A nationally registered, prospective, institutional review board approved clinical trial was initiated in July 2007 at the National Cancer Institute (Bethesda, Maryland) to evaluate the use of electromagnetic tracking devices for targeted biopsies (clinicaltrails.gov, NCT00102544). The electromagnetic tracking device is now clinically available as the UroNav platform (Philips Healthcare, Andover, Massachusetts).

Men greater than 18 years old with a suspicion of prostate cancer (elevated prostate specific antigen or abnormal digital rectal examination), underwent a prostate MRI. Men found to have a suspicious lesion on prostate MRI met study inclusion criteria, and were offered MRI-targeted and systematic prostate biopsy. All patients included in the study were consented for prostate biopsy prior to enrollment.

MRI Protocol

All patients underwent a multiparametric MRI as previously described.¹⁵ Briefly, MRIs were performed using a 3.0 T magnet (Achieva, Philips Healthcare) with an endorectal coil (BPX-30, Medrad^®) for all initial evaluation scans. For most subsequent followup scans after the initial evaluation scan, endorectal coil was not used. Prostate MRI studies underwent standardized radiological evaluation by 2 highly experienced genitourinary radiologists. All lesions subsequent to April 2015 were assigned an assessment category using the standardized PI-RADS^™ guidelines.¹⁶ Lesions identified before the adoption of the PI-RADS system were graded using the National Institutes of Health suspicion score system, previously demonstrated to correlate to the PI-RADS system.^17,18 In preparation for biopsy, lesions were identified, labeled and segmented by 1 radiologist using DynaCAD^® software.

Biopsy Protocol

All patients underwent both systematic biopsy and MRI-targeted biopsy in the same procedure. MRI-targeted biopsies were performed using the UroNav fusion biopsy system for lesion targeting. MRI images were registered to a real-time prostate ultrasound image, aiding in the identification and sampling of the MRI visible lesions. A minimum of 2 biopsy cores were taken of each lesion with an end-fire transrectal ultrasonographic probe (Philips Healthcare) with the aid of the UroNav system. Following the MRI-targeted biopsy, a standard 12-core systematic biopsy was performed after the targeted biopsy portion of the procedure. The physician was unable to view the MRI target data during this portion of the procedure, and only ultrasound was used for guidance as previously described.¹⁹ All pathology specimens were reviewed by a single genitourinary pathologist.

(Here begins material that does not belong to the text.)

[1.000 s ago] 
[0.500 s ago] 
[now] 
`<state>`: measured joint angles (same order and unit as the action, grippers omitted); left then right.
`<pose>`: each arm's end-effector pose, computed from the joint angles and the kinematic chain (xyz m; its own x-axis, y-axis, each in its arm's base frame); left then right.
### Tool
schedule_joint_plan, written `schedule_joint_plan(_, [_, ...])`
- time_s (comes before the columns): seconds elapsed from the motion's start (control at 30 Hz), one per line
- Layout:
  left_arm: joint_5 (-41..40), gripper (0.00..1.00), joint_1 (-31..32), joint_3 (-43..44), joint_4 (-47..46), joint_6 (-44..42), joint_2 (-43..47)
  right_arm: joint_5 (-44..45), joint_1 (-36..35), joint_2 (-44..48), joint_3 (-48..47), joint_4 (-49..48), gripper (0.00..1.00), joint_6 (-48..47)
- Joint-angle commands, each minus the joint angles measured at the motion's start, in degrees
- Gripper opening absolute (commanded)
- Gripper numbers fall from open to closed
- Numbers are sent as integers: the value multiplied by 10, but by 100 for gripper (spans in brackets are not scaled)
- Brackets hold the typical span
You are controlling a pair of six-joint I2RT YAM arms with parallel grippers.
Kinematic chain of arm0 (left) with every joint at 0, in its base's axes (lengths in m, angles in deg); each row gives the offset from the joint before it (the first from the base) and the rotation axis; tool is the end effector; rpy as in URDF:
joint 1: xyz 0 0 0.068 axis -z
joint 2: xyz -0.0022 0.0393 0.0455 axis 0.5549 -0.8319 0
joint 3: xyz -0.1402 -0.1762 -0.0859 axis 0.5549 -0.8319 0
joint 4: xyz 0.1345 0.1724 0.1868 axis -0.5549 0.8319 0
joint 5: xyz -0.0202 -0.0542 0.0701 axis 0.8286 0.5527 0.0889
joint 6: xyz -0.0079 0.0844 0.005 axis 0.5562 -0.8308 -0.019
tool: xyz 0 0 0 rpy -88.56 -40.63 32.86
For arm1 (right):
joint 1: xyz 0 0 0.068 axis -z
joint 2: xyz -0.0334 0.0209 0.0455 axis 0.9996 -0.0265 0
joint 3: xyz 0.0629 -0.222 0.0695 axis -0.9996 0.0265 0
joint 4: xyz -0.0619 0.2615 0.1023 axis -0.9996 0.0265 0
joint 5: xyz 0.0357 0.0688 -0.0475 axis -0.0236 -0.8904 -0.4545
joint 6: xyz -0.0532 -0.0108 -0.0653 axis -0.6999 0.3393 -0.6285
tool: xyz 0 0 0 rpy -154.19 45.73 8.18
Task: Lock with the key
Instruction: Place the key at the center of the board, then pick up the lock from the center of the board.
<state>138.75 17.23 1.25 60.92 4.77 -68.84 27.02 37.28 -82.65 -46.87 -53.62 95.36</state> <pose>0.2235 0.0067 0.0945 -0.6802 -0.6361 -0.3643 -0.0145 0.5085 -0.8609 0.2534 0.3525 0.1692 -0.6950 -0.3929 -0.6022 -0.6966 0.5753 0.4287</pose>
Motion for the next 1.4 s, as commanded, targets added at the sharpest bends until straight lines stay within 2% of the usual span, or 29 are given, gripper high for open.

Active Surveillance Protocol

Patients with GG1 and GG2 disease on either systematic biopsy or MRI-targeted biopsy were eligible for our protocol, and risks/benefits of active surveillance were discussed. Patients were eligible if diagnosed with any volume GG1 or GG2 disease if they did not elect definitive therapy and MRI had no aggressive features on evaluation (suggesting ≥T3 disease). No strict exclusion criteria based on PSA or PSA density were applied for eligibility. Patients with current or prior diagnosis of ≥GG3 disease were not eligible. Confirmatory biopsy after initial cancer diagnosis was conducted with MRI-targeted biopsy (if lesions present on mpMRI) and systematic biopsy within 1 year of initial diagnosis. Patients on surveillance were followed with a yearly PSA test and physical examination. Repeat prostate MRI/biopsy was encouraged at 1-year to 2-year intervals based on clinical suspicion, PSA, changes in physical examination or changes on prostate MRI.

Data Analysis

Data were collected between in a prospective manner July 2007 and January 2020 as part of a pretrial designed database. For each patient, the highest Gleason grade detected by each biopsy method was recorded. Only patients on surveillance for ≥1 year at our institution were included in our analysis to assess grade progression.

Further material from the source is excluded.